We may offer and sell these securities through underwriters, dealers or agents or directly to purchasers, on a continuous or delayed basis. These securities may also be resold by selling security holders. The prospectus supplement for each offering will describe in detail the plan of distribution for that offering and will set forth the names of any underwriters, dealers or agents involved in the offering and any applicable fees, commissions or discount arrangements.
This prospectus may not be used to sell securities unless accompanied by a prospectus supplement or a free writing prospectus.
Our common stock is listed on the NASDAQ Global Select Market under the trading symbol ESRX. Each prospectus supplement will indicate whether the securities offered thereby will be listed on any securities exchange.

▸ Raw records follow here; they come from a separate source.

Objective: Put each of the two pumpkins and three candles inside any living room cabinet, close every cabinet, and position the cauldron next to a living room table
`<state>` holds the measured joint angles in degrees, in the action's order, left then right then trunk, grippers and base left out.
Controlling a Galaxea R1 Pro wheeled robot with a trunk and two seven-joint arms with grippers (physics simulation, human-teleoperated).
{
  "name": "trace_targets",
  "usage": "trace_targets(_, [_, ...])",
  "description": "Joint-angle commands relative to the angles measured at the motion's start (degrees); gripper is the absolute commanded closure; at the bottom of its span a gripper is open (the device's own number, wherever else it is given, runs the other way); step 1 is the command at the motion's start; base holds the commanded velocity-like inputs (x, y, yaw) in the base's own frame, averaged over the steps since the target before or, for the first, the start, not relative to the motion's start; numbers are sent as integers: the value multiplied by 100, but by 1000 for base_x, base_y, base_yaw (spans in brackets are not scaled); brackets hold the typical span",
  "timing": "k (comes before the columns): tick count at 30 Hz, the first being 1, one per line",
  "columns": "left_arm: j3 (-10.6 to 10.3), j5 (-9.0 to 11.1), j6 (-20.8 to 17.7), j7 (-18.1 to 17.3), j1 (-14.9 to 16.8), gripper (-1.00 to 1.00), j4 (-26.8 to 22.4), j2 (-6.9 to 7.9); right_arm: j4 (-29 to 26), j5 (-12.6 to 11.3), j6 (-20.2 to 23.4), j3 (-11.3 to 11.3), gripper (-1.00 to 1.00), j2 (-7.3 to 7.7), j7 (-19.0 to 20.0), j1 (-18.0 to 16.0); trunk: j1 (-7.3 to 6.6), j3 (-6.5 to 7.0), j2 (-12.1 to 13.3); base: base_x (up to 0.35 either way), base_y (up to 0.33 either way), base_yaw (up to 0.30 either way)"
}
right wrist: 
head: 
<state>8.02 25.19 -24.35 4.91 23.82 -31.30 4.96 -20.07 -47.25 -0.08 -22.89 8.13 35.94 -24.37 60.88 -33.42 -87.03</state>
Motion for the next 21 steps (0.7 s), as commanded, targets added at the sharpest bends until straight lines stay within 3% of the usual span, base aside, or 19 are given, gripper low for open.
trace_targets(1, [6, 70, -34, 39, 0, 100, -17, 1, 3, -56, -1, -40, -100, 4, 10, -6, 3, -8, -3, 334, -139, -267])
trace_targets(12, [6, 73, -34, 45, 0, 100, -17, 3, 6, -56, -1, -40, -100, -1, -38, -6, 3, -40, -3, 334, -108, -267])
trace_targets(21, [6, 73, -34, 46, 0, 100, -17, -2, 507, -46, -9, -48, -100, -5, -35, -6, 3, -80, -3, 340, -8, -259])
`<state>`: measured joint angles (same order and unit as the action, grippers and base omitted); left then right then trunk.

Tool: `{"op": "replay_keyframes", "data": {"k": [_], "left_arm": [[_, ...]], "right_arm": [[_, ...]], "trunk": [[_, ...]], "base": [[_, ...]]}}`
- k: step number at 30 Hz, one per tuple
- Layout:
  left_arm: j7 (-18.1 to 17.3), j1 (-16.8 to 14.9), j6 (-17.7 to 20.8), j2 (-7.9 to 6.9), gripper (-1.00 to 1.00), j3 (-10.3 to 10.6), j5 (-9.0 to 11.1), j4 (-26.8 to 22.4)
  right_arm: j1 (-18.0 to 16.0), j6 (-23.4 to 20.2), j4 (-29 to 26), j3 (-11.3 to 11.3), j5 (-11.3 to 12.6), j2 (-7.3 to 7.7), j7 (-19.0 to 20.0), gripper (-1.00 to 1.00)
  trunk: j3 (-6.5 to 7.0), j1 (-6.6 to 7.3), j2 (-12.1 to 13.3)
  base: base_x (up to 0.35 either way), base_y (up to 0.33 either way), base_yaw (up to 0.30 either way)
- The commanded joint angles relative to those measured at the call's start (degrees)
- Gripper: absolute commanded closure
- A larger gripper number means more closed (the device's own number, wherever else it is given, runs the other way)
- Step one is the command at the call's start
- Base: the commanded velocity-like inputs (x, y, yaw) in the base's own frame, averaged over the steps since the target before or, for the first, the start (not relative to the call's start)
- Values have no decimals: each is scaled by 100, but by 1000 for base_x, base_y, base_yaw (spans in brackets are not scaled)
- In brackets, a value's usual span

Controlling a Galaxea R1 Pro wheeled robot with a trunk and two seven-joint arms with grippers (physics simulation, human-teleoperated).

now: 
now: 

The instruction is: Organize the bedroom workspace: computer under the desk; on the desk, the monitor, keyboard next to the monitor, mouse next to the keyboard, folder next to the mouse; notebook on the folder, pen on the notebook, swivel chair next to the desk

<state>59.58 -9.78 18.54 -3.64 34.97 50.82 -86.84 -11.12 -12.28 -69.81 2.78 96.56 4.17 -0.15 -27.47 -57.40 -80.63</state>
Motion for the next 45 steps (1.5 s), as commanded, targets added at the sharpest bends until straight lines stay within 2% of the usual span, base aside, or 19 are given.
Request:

Investing in our securities involves a high degree of risk. See Risk Factors in our most recent Annual Report on Form 10-K, our Quarterly Reports on Form 10-Q and in any applicable prospectus supplement and/or other offering material for a discussion of certain factors which should be considered before making an investment in any securities which may be offered hereby.
Neither the Securities and Exchange Commission nor any state securities commission has approved or disapproved of these securities or determined if this prospectus or any accompanying prospectus supplement is truthful or complete. Any representation to the contrary is a criminal offense.
The date of this prospectus is June 2, 2014.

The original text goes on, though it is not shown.